You can metabolize anger. In other words, you can break it down, redirect it, figure it out, and let it go—in minutes, if not seconds.

Often when I’m telling a story, people say, “Didn’t you get mad?” I like to say, “I don’t participate in that emotion.”

As I leave for Expo West later this week, let me tell you a story I wrote in my blog 6 years ago, on my way HOME from Expo West. I hope it helps YOU in your own anti-anger breakthrough. (Which I highly recommend. It will change your life for the better, I promise.)

My employee, Tiffani, and I got to the Long Beach airport, coming home from the epic trade show Expo West, almost 3 hours before our flight was to leave.

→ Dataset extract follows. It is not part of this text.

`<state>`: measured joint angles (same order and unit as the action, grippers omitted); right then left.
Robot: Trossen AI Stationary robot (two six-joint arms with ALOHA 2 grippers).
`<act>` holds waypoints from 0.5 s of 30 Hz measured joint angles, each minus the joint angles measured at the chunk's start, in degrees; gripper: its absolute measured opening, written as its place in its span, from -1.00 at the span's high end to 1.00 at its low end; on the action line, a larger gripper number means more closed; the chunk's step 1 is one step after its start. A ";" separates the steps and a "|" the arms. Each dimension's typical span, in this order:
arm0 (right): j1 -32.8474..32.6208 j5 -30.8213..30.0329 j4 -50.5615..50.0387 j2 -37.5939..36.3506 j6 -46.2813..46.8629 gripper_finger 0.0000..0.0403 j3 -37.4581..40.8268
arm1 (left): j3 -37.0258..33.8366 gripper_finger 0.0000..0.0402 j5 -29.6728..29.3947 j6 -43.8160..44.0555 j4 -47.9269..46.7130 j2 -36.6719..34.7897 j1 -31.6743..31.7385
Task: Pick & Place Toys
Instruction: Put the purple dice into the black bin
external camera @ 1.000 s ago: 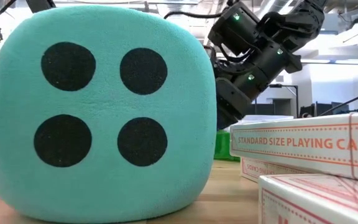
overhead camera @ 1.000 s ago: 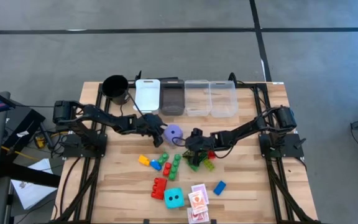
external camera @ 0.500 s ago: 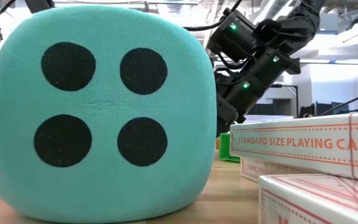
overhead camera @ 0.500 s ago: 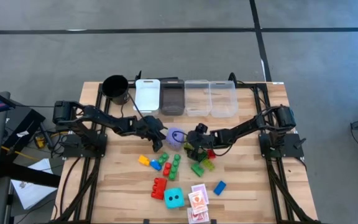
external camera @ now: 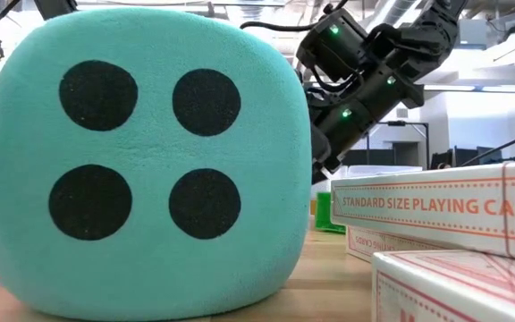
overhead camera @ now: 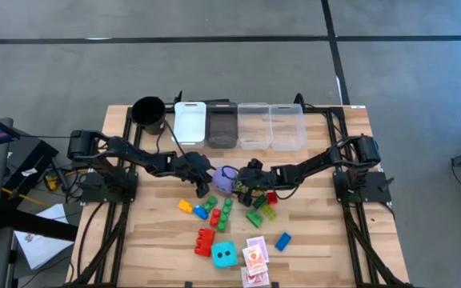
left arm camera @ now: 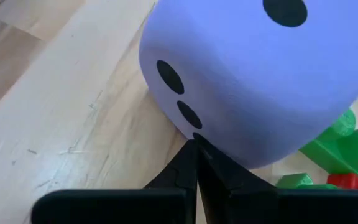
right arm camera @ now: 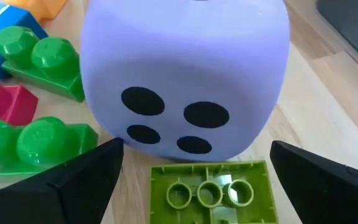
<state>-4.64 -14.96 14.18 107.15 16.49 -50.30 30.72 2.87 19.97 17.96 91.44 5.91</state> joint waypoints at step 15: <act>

We’d been at a raw restaurant the night before, till late. With lots of people from the show, raw foodie and earthy crunchy friends with dreadlocks and guitars. And we’d been talking to people for 3 days straight. My vendors were there. My best friend and her parents from San Fran. One of my favorite readers, Tonya. A few of my former university students who came to hang out with me. A million people trying to get us to try their stuff. Skinny Bitch, the author. Heather Mills, the richest ex-wife in history. The Biggest Loser (who looks to have gained a few kilos). The whole show was a trip!

Point is, we were both in need of a cat nap.

So we saw these comfy chairs with no arm rests between them and we sprawled out. Each of us was taking up two seats. No big deal, in a room full of 250 chairs and about 10 people. Right?

Well, you’d think.

A lady and her husband walked up. She had that frown-lined face that speaks of a lifetime of conflict and bitterness. She demanded: “ARE YOU GOING TO TAKE UP THAT WHOLE SPACE YOURSELVES?”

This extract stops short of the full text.